Something else that Bristol does well is delicious food and drink. Book this self-guided craft beer tour in advance, and spend your day in Bristol visiting some of the best watering holes in the Old Market. This is a vibrant part of the city that’s great for nightlife, and is more of a local hangout than a tourist hotspot. 

This self-guided beer tour includes a visit to one of Bristol’s best beer gardens, a brewery tap room, a craft beer bar, and a traditional British pub. 

You’ll have a guide with you at the first three tastings, and then you’ll be left to enjoy the rest of the pubs at your own leisure. Pair this with a couple of the ciders Bristol’s famous for and you’ll be feeling like a local in no time. 

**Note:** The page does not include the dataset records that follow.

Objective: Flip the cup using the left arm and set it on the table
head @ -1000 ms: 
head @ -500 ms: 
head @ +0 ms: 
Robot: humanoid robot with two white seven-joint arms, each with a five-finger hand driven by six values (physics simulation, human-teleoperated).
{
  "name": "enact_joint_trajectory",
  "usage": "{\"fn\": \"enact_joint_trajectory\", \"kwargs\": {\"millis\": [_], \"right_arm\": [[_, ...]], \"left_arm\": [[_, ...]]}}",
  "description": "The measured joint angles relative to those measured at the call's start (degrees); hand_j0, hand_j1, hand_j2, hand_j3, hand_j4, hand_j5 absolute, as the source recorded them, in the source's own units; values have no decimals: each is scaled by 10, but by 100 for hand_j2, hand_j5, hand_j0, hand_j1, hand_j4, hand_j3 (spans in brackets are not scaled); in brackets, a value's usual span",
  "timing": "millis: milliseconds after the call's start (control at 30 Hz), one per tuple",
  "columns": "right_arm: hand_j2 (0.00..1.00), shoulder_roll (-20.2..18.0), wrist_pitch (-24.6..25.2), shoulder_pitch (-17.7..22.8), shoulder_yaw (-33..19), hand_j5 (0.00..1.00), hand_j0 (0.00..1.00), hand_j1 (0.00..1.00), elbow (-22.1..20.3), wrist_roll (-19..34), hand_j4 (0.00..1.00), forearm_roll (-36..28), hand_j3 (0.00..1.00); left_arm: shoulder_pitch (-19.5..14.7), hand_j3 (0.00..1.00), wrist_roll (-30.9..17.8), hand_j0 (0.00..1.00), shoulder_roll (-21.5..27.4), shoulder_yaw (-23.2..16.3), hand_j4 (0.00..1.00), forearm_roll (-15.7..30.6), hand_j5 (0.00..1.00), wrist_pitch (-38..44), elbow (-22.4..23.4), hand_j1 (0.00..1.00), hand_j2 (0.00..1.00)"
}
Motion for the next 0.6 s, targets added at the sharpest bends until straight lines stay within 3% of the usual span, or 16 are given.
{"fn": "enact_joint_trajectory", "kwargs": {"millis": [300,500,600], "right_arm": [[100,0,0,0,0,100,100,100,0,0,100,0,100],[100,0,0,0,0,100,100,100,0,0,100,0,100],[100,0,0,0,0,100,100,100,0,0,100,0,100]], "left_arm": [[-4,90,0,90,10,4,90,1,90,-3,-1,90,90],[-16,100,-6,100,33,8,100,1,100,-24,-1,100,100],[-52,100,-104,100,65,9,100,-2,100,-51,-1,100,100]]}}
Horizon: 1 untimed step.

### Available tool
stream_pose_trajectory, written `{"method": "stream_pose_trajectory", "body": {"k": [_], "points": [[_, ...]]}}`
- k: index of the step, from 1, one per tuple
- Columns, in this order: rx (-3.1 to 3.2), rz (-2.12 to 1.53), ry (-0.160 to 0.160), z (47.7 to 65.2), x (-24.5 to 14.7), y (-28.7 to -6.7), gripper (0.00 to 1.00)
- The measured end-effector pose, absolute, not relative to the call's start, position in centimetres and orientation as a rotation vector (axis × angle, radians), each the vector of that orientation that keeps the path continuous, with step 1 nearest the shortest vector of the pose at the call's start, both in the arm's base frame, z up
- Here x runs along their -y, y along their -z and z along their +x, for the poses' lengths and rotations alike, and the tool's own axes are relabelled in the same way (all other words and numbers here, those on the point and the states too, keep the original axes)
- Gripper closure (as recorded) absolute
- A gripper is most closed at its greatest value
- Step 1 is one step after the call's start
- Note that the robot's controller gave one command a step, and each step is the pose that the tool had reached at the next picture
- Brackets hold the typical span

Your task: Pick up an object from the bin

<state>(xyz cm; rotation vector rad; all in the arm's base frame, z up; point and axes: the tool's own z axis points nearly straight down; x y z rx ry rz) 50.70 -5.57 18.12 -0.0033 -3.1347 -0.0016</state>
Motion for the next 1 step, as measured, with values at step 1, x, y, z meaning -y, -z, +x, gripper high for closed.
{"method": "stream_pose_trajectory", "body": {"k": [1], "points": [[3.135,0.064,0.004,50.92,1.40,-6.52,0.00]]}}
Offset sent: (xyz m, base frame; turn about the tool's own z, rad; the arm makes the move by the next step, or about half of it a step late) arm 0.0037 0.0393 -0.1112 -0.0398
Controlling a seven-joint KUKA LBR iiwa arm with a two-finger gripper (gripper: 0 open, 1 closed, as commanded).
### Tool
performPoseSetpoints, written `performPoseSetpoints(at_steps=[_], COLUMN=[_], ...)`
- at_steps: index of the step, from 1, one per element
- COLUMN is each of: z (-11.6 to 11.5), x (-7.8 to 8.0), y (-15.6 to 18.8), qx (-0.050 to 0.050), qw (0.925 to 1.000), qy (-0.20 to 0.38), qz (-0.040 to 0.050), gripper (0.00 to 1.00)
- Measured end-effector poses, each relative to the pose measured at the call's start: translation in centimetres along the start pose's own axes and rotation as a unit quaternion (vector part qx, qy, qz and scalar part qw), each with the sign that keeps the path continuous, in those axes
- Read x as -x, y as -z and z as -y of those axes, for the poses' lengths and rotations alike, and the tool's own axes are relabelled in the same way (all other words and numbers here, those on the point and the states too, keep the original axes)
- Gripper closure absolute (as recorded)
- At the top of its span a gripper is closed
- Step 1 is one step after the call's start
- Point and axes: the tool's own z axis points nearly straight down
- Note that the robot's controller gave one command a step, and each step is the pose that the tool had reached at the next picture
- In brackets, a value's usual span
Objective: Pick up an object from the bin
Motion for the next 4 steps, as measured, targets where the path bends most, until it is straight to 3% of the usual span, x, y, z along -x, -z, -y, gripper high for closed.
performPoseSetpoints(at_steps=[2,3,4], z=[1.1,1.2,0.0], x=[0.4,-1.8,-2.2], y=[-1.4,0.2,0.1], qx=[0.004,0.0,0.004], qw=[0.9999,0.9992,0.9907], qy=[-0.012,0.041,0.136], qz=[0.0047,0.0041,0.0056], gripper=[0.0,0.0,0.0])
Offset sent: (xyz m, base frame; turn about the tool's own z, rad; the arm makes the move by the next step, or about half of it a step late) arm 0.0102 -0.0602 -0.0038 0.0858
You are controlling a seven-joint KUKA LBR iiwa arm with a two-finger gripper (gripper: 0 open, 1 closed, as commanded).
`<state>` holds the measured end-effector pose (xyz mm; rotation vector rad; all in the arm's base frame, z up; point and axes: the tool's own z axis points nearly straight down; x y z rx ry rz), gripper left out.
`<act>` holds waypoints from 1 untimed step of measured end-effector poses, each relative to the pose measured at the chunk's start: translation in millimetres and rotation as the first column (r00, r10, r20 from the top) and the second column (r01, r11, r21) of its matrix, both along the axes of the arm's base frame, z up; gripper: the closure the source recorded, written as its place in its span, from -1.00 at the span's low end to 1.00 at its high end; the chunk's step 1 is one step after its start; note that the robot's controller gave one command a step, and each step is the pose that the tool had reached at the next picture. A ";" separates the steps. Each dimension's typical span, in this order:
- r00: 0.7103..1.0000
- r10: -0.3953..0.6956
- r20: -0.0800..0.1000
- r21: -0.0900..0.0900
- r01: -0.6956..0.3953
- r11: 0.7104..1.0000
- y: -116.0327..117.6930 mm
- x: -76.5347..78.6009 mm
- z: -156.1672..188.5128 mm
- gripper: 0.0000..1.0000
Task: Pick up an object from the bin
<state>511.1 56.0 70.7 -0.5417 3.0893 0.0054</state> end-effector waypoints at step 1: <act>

Learn Bristol's darkest secrets

Once nighttime rolls around in Bristol, why not take a spooky tour to learn a little more about the city’s macabre side? 

This 2-hour darkest secrets tour takes place as night falls, with your expert local guide telling you gruesome stories of Bristol’s past. Some of these tales involve pirates who frequented the city in centuries gone by, other stories may involve mysterious murders that happened on these very streets.

One thing’s for sure, you’ll have goosebumps throughout the 2-hour walking tour of a dark Bristol. 

Easy transport routes for your Bristol day trip from London

The train to Bristol departs from London Paddington (another Brunel building) and takes over 1.5 hours, arriving in Bristol Temple Meads. From there, it’s just a quick taxi to downtown Bristol, or the pretty village of Clifton, where you’ll find the suspension bridge. When it’s time to return to London from Bristol, it’s just as easy as getting there. 

If you prefer to drive, the M4 motorway (that’s British for freeway) that takes you pretty much all the way from London to Bristol. This takes 2-3 hours, depending on where in London you set off from. If you add on a trip to Stonehenge, you can expect to add at least 2 hours for the journey and time to walk around. 

There are a few bus companies which take you all the way from London to Bristol city center, including National Express and Megabus. There are plenty of pick-up points in London, but London Victoria bus station is usually the departure point. This takes around 3 hours. 

Bristol is an incredible city with a long history, but also a very modern, multicultural, and welcoming feel. It has something for everybody. Plus, it’s easy to visit on a day trip from London, whether you’re driving or taking public transport. 

Have fun exploring this wonderful city!